(Your goal):
The response must consist of every record, restated word for word.

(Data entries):
▬▬▬

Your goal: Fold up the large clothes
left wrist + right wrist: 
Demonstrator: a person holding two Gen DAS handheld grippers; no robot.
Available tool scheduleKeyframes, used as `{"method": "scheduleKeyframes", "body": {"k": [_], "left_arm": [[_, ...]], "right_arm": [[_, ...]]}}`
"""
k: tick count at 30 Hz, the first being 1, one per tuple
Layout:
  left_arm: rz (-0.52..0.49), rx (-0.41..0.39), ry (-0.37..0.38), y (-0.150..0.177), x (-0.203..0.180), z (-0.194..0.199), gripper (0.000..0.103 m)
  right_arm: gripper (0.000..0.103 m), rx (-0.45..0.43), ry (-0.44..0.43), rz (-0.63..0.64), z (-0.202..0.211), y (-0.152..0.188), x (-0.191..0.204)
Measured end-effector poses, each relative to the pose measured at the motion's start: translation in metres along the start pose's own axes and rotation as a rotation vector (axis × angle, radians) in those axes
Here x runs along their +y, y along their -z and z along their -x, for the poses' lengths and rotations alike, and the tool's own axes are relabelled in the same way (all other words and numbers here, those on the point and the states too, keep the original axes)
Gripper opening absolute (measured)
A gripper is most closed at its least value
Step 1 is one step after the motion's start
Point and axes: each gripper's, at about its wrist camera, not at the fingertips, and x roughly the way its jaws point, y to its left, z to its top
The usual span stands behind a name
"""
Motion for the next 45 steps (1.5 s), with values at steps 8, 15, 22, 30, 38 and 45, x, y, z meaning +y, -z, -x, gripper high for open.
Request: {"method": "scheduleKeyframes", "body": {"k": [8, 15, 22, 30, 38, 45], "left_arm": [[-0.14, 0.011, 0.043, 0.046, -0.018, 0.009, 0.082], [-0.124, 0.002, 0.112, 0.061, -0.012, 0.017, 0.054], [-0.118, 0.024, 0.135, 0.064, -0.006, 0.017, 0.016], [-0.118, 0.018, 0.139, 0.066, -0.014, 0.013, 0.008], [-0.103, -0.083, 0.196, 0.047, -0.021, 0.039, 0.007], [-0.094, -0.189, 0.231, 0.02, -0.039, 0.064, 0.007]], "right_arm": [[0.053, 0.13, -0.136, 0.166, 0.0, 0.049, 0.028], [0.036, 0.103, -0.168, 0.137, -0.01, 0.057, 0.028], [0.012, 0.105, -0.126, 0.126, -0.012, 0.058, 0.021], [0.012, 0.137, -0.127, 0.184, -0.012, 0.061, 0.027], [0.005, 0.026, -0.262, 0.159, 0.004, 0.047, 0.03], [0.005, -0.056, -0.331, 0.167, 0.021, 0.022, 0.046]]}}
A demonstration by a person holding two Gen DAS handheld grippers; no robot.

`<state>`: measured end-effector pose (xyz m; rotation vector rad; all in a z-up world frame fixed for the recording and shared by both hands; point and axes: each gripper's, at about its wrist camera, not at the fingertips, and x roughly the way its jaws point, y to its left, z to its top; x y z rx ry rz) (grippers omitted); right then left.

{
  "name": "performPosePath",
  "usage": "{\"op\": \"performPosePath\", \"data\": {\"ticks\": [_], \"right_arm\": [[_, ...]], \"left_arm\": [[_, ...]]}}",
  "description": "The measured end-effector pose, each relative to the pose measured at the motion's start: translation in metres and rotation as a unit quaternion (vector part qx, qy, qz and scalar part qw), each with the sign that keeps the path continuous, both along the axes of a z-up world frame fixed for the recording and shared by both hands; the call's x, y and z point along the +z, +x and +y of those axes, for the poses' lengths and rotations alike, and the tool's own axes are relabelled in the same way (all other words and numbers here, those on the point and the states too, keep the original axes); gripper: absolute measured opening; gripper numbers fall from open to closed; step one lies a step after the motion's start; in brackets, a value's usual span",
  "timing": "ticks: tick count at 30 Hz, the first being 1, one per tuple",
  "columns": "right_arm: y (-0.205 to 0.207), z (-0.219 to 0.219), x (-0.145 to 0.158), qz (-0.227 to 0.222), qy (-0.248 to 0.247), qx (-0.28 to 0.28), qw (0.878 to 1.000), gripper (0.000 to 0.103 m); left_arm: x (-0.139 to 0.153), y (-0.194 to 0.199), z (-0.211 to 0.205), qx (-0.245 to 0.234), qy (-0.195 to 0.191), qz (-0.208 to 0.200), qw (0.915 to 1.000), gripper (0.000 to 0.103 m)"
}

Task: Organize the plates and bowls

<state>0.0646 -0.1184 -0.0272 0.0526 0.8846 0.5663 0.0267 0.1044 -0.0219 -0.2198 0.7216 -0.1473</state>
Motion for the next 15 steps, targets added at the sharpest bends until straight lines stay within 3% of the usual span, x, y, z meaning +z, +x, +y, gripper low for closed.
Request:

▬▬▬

(Exercise response):
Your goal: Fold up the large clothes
left wrist + right wrist: 
Demonstrator: a person holding two Gen DAS handheld grippers; no robot.
Available tool scheduleKeyframes, used as `{"method": "scheduleKeyframes", "body": {"k": [_], "left_arm": [[_, ...]], "right_arm": [[_, ...]]}}`
"""
k: tick count at 30 Hz, the first being 1, one per tuple
Layout:
  left_arm: rz (-0.52..0.49), rx (-0.41..0.39), ry (-0.37..0.38), y (-0.150..0.177), x (-0.203..0.180), z (-0.194..0.199), gripper (0.000..0.103 m)
  right_arm: gripper (0.000..0.103 m), rx (-0.45..0.43), ry (-0.44..0.43), rz (-0.63..0.64), z (-0.202..0.211), y (-0.152..0.188), x (-0.191..0.204)
Measured end-effector poses, each relative to the pose measured at the motion's start: translation in metres along the start pose's own axes and rotation as a rotation vector (axis × angle, radians) in those axes
Here x runs along their +y, y along their -z and z along their -x, for the poses' lengths and rotations alike, and the tool's own axes are relabelled in the same way (all other words and numbers here, those on the point and the states too, keep the original axes)
Gripper opening absolute (measured)
A gripper is most closed at its least value
Step 1 is one step after the motion's start
Point and axes: each gripper's, at about its wrist camera, not at the fingertips, and x roughly the way its jaws point, y to its left, z to its top
The usual span stands behind a name
"""
Motion for the next 45 steps (1.5 s), with values at steps 8, 15, 22, 30, 38 and 45, x, y, z meaning +y, -z, -x, gripper high for open.
Request: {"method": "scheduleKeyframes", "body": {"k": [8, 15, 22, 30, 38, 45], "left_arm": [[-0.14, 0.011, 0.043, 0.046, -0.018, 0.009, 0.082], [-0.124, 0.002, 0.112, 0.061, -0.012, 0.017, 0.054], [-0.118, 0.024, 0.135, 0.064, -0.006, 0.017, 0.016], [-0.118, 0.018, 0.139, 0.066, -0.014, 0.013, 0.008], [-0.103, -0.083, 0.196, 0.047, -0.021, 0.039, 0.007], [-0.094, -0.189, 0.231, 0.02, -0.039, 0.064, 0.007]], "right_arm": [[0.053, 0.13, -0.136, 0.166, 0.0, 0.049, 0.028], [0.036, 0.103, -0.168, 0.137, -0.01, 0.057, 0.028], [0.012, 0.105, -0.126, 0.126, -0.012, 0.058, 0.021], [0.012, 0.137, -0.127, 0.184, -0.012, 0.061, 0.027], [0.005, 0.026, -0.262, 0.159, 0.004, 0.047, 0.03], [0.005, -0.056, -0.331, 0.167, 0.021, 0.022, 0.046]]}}
A demonstration by a person holding two Gen DAS handheld grippers; no robot.

`<state>`: measured end-effector pose (xyz m; rotation vector rad; all in a z-up world frame fixed for the recording and shared by both hands; point and axes: each gripper's, at about its wrist camera, not at the fingertips, and x roughly the way its jaws point, y to its left, z to its top; x y z rx ry rz) (grippers omitted); right then left.

{
  "name": "performPosePath",
  "usage": "{\"op\": \"performPosePath\", \"data\": {\"ticks\": [_], \"right_arm\": [[_, ...]], \"left_arm\": [[_, ...]]}}",
  "description": "The measured end-effector pose, each relative to the pose measured at the motion's start: translation in metres and rotation as a unit quaternion (vector part qx, qy, qz and scalar part qw), each with the sign that keeps the path continuous, both along the axes of a z-up world frame fixed for the recording and shared by both hands; the call's x, y and z point along the +z, +x and +y of those axes, for the poses' lengths and rotations alike, and the tool's own axes are relabelled in the same way (all other words and numbers here, those on the point and the states too, keep the original axes); gripper: absolute measured opening; gripper numbers fall from open to closed; step one lies a step after the motion's start; in brackets, a value's usual span",
  "timing": "ticks: tick count at 30 Hz, the first being 1, one per tuple",
  "columns": "right_arm: y (-0.205 to 0.207), z (-0.219 to 0.219), x (-0.145 to 0.158), qz (-0.227 to 0.222), qy (-0.248 to 0.247), qx (-0.28 to 0.28), qw (0.878 to 1.000), gripper (0.000 to 0.103 m); left_arm: x (-0.139 to 0.153), y (-0.194 to 0.199), z (-0.211 to 0.205), qx (-0.245 to 0.234), qy (-0.195 to 0.191), qz (-0.208 to 0.200), qw (0.915 to 1.000), gripper (0.000 to 0.103 m)"
}

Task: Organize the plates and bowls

<state>0.0646 -0.1184 -0.0272 0.0526 0.8846 0.5663 0.0267 0.1044 -0.0219 -0.2198 0.7216 -0.1473</state>
Motion for the next 15 steps, targets added at the sharpest bends until straight lines stay within 3% of the usual span, x, y, z meaning +z, +x, +y, gripper low for closed.
Request:

The response is finished.